EXERCISE: Only the pictures are to be dropped; return all other data below exactly.

----

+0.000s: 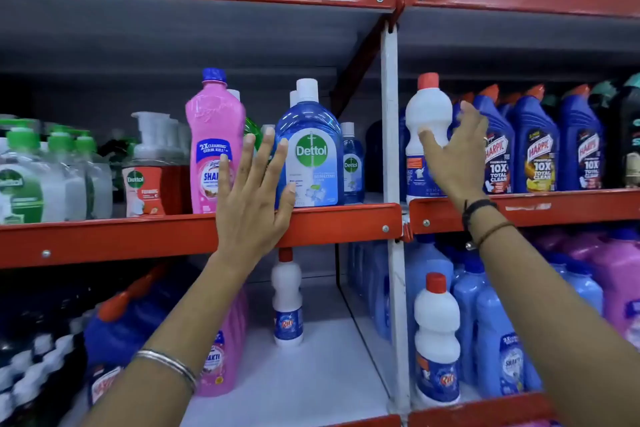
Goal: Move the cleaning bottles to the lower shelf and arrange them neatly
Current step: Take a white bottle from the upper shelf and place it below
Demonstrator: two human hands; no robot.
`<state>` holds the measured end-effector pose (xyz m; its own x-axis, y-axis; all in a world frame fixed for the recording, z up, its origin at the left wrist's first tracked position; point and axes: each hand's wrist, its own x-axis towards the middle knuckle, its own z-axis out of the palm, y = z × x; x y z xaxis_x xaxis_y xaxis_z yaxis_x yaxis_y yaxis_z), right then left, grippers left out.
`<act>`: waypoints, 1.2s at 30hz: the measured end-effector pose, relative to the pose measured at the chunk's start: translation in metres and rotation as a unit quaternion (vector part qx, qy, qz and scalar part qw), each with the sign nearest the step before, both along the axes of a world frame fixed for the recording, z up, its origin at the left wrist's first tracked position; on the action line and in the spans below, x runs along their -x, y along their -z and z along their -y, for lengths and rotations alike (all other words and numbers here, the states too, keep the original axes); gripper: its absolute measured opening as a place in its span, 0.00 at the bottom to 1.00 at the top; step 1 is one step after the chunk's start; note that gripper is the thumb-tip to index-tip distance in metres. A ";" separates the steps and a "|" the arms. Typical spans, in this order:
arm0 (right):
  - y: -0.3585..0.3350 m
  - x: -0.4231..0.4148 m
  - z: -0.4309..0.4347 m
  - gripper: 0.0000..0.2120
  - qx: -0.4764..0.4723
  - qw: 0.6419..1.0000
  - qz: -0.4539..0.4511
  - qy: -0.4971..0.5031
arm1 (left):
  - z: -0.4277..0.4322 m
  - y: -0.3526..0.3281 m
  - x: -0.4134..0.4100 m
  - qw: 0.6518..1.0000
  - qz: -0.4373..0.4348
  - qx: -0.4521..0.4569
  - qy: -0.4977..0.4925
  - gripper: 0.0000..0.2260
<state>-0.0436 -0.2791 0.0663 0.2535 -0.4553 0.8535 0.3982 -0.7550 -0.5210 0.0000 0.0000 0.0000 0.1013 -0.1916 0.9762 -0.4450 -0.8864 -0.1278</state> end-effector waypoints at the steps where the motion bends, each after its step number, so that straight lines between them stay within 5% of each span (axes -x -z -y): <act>1: -0.001 -0.004 0.004 0.35 -0.030 0.999 -0.017 -0.040 | 0.001 -0.001 0.001 1.000 0.002 0.002 -0.011 0.28; 5: -0.006 -0.011 0.012 0.29 -0.067 0.982 -0.109 -0.136 | 0.001 -0.002 -0.003 0.999 -0.002 0.002 -0.044 0.26; 14: -0.018 0.023 0.010 0.35 -0.060 0.988 -0.106 -0.090 | 0.000 -0.001 0.001 0.997 -0.016 -0.033 -0.068 0.25; 23: -0.012 0.057 -0.006 0.33 -0.097 0.990 0.026 -0.100 | -0.010 0.001 0.002 0.995 -0.030 -0.066 -0.069 0.25; 29: -0.014 0.077 -0.013 0.34 -0.157 0.959 0.065 -0.228 | -0.011 0.002 0.001 0.994 -0.021 -0.082 -0.073 0.24; 36: 0.043 0.086 -0.056 0.26 -0.102 0.944 0.014 -0.313 | -0.020 0.002 0.001 0.992 -0.025 -0.112 -0.053 0.23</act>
<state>-0.1293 -0.2231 0.0229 0.5059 -0.3787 0.7751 0.7493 -0.2522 -0.6123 -0.0011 0.0205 -0.0021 0.1797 -0.3884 0.9038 -0.3615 -0.8805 -0.3065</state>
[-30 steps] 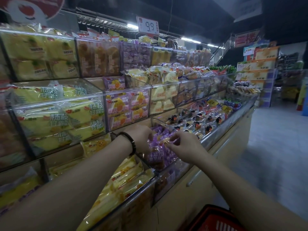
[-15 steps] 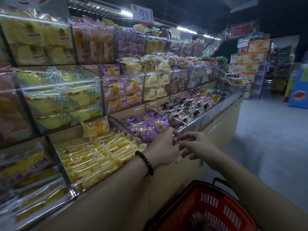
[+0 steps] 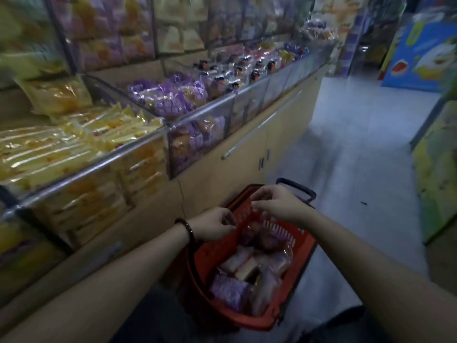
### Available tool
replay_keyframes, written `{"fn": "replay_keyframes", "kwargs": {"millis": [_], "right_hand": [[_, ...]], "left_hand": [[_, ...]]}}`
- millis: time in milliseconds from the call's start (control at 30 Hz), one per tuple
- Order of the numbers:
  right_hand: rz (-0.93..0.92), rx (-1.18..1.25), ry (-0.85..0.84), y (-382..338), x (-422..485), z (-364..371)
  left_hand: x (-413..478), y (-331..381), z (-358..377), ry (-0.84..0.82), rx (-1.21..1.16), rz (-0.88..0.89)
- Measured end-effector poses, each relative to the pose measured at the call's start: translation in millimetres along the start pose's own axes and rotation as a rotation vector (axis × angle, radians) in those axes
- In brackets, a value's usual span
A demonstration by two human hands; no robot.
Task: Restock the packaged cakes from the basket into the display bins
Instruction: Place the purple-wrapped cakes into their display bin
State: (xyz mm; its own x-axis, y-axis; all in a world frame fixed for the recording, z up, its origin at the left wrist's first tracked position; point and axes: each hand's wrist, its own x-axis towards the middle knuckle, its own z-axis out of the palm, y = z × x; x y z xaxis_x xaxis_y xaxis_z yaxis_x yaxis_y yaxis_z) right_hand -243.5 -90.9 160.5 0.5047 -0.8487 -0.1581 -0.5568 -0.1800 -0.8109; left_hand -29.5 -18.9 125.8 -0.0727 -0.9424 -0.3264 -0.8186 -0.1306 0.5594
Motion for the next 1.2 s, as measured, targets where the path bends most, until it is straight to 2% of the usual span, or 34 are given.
{"fn": "replay_keyframes", "kwargs": {"millis": [67,233,300,467,700,900,1000,1100,1200], "right_hand": [[0.035,-0.028,-0.007,30,4,7],[0.121,-0.151,-0.019,91,15,15],[0.166,-0.222,-0.047,110,24,12],[0.28,-0.383,-0.084,151,66,2],[0.33,-0.658,-0.227,211,123,27],[0.366,-0.729,-0.252,253,151,52],[0.436,-0.763,-0.33,258,166,64],[0.449,-0.723,-0.285,268,175,70],[0.454,-0.689,-0.245,277,177,72]], "left_hand": [[17,-9,19,-0.069,0.034,-0.01],[50,-40,71,-0.055,0.072,-0.078],[63,-52,91,-0.123,0.139,-0.118],[100,-57,98,-0.199,0.193,-0.112],[183,-49,121,-0.136,0.144,-0.114],[229,-51,151,-0.144,0.186,-0.168],[233,-66,158,-0.144,0.205,-0.188],[233,-82,169,-0.154,0.165,-0.203],[228,-90,177,-0.089,0.142,-0.188]]}}
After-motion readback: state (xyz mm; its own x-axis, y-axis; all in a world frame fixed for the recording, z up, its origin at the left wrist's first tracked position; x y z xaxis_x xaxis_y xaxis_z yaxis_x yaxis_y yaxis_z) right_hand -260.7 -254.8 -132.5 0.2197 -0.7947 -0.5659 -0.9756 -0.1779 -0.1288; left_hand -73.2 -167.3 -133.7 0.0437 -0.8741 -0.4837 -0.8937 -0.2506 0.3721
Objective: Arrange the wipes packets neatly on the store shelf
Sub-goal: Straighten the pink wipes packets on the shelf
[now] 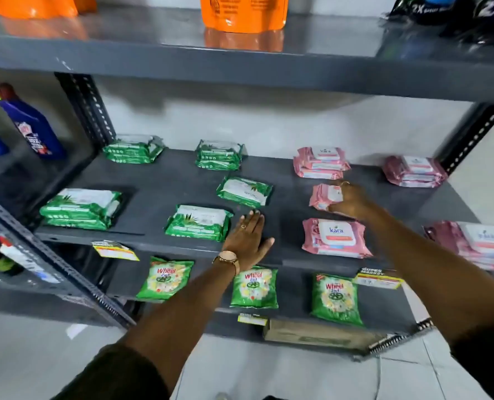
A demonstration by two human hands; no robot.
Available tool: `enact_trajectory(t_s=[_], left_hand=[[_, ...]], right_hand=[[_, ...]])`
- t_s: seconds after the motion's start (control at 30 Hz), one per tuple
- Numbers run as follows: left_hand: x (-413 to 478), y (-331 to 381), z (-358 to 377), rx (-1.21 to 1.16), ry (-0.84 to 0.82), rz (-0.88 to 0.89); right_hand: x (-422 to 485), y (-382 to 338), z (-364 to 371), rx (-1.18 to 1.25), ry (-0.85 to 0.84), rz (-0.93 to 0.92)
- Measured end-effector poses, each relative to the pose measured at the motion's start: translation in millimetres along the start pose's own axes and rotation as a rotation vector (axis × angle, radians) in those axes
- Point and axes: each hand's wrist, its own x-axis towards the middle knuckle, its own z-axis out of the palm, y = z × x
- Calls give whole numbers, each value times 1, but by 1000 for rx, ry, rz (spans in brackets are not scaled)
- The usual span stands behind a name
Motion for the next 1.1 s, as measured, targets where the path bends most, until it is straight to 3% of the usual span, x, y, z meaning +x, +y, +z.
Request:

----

SOLVED EXERCISE:
+0.000s: 
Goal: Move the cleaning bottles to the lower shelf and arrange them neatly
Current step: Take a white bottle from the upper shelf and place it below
Demonstrator: two human hands; no robot.
`<state>` holds the measured end-effector pose (xyz m; its own x-axis, y-axis; all in a world frame fixed for the recording, z up, its origin at the left wrist's first tracked position; point and axes: each hand's wrist, its own x-axis towards the middle knuckle, its own z-axis out of the palm, y = z × x; x y z xaxis_x xaxis_y xaxis_z yaxis_x yaxis_y yaxis_z), right then left, grippers left out.
`<act>`: waypoints, 1.2s at 30hz: the measured end-effector pose, relative to the pose measured at the chunk's start: translation in metres and rotation as a unit quaternion (vector part qx, qy, qz and scalar part qw), each with the sign nearest the step before, both along the axes of a world frame fixed for the recording, z up, its origin at the left wrist's first tracked position; on the action line and in the spans below, x runs along their -x, y along their -z and z along their -y, for lengths and rotations alike (all other words and numbers here, the states too, keep the original axes); gripper: its absolute measured opening as a place in its span, 0.00 at the bottom to 1.00 at the top; step 1 is one step after the chunk's start; note that gripper is the thumb-tip to index-tip distance in metres. A ";" separates the steps and a "|" the arms. Typical spans, in this order:
arm0 (right):
  - y: -0.3585..0.3350 m
  - x: -0.4231..0.4148 m
  - z: -0.4309..0.4347 m
  - gripper: 0.0000..0.2120
  - qx: -0.4764..0.4723
  - qw: 0.6419..1.0000
  - qz: -0.4539..0.4511
  - qy: -0.4971..0.5031
arm1 (left):
  - z: -0.4277..0.4322 m
  - y: -0.3526..0.3281 m
  - x: -0.4134..0.4100 m
  - qw: 0.6518..1.0000
  - qz: -0.4373..0.4348
  - qx: -0.4521..0.4569
  - qy: -0.4977..0.4925
  - gripper: 0.0000..0.2260
<state>-0.0436 -0.2791 0.0663 0.2535 -0.4553 0.8535 0.3982 -0.7550 -0.5210 0.0000 0.0000 0.0000 0.1013 -0.1916 0.9762 -0.4450 -0.8864 -0.1278</state> end-effector waypoints at the steps where the motion bends, each after its step number, so that straight lines between them stay within 5% of each span (axes -x -z -y): <act>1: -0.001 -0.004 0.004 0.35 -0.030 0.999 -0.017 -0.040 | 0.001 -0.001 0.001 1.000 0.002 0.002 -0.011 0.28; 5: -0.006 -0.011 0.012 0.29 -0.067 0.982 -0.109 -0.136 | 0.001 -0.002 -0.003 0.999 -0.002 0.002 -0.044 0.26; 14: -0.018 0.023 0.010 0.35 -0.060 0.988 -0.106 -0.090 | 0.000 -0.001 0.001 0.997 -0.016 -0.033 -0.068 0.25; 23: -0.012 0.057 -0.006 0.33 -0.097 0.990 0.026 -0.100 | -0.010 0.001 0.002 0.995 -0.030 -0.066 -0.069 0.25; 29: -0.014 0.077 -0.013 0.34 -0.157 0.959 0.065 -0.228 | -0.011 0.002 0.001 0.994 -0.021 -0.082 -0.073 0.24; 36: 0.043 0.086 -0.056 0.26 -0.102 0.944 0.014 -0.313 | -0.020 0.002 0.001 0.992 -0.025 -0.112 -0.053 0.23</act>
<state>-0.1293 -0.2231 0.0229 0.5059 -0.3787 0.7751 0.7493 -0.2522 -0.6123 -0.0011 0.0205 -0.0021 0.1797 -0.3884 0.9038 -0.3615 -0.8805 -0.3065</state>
[-30 steps] 
[-15 steps] 
[+0 steps] 
### Available tool
replay_keyframes, written `{"fn": "replay_keyframes", "kwargs": {"millis": [_], "right_hand": [[_, ...]], "left_hand": [[_, ...]]}}`
- millis: time in milliseconds from the call's start (control at 30 Hz), one per tuple
- Order of the numbers:
  right_hand: rz (-0.93..0.92), rx (-1.18..1.25), ry (-0.85..0.84), y (-382..338), x (-422..485), z (-364..371)
  left_hand: x (-413..478), y (-331..381), z (-358..377), ry (-0.84..0.82), rx (-1.21..1.16), rz (-0.88..0.89)
- Measured end-effector poses, each relative to the pose measured at the call's start: translation in millimetres along the start pose's own axes and rotation as a rotation vector (axis × angle, radians) in those axes
- In brackets, a value's usual span
A demonstration by two human hands; no robot.
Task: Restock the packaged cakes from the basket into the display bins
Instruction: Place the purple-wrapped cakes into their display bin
State: (xyz mm; its own x-axis, y-axis; all in a world frame fixed for the recording, z up, its origin at the left wrist's first tracked position; point and axes: each hand's wrist, its own x-axis towards the middle knuckle, its own z-axis out of the palm, y = z × x; x y z xaxis_x xaxis_y xaxis_z yaxis_x yaxis_y yaxis_z) right_hand -243.5 -90.9 160.5 0.5047 -0.8487 -0.1581 -0.5568 -0.1800 -0.8109; left_hand -29.5 -18.9 125.8 -0.0727 -0.9424 -0.3264 -0.8186 -0.1306 0.5594
Motion for the next 1.2 s, as measured, targets where the path bends most, until it is straight to 2% of the usual span, or 34 are given.
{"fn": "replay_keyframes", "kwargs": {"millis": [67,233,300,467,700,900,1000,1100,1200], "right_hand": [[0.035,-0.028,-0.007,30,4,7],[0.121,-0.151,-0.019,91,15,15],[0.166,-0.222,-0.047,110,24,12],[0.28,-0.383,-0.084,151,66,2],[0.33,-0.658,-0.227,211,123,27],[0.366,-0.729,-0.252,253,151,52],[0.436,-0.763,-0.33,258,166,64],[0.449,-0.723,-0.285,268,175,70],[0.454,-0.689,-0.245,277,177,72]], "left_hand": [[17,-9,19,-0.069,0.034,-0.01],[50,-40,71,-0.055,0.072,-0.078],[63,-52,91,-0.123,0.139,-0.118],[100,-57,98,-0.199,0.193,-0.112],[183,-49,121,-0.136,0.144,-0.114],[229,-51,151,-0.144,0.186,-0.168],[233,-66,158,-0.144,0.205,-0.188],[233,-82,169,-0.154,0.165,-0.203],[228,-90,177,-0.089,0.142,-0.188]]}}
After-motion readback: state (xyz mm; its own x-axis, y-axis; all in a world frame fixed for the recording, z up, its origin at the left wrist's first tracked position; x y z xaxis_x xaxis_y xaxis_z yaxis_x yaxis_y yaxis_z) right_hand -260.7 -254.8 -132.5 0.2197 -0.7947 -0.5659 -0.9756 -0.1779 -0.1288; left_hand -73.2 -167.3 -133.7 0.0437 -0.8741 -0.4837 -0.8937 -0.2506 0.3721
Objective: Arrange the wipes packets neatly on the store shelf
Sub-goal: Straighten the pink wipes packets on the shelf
[now] 
A demonstration by two human hands; no robot.
Available tool: `enact_trajectory(t_s=[_], left_hand=[[_, ...]], right_hand=[[_, ...]])`
- t_s: seconds after the motion's start (control at 30 Hz), one per tuple
- Numbers run as follows: left_hand: x (-413 to 478), y (-331 to 381), z (-358 to 377), rx (-1.21 to 1.16), ry (-0.84 to 0.82), rz (-0.88 to 0.89); right_hand: x (-422 to 485), y (-382 to 338), z (-364 to 371), rx (-1.18 to 1.25), ry (-0.85 to 0.84), rz (-0.93 to 0.92)
- Measured end-effector poses, each relative to the pose measured at the motion's start: translation in millimetres along the start pose's own axes and rotation as a rotation vector (axis × angle, radians) in those axes
- Point and axes: each hand's wrist, its own x-axis towards the middle knuckle, its own z-axis out of the palm, y = z × x
- Calls give whole numbers, each value times 1, but by 1000 for rx, ry, rz (spans in brackets are not scaled)
- The usual span stands behind a name
Motion for the next 1.1 s, as measured, targets where the path bends most, until it is straight to 3% of the usual span, x, y, z meaning +x, +y, +z.
Request:

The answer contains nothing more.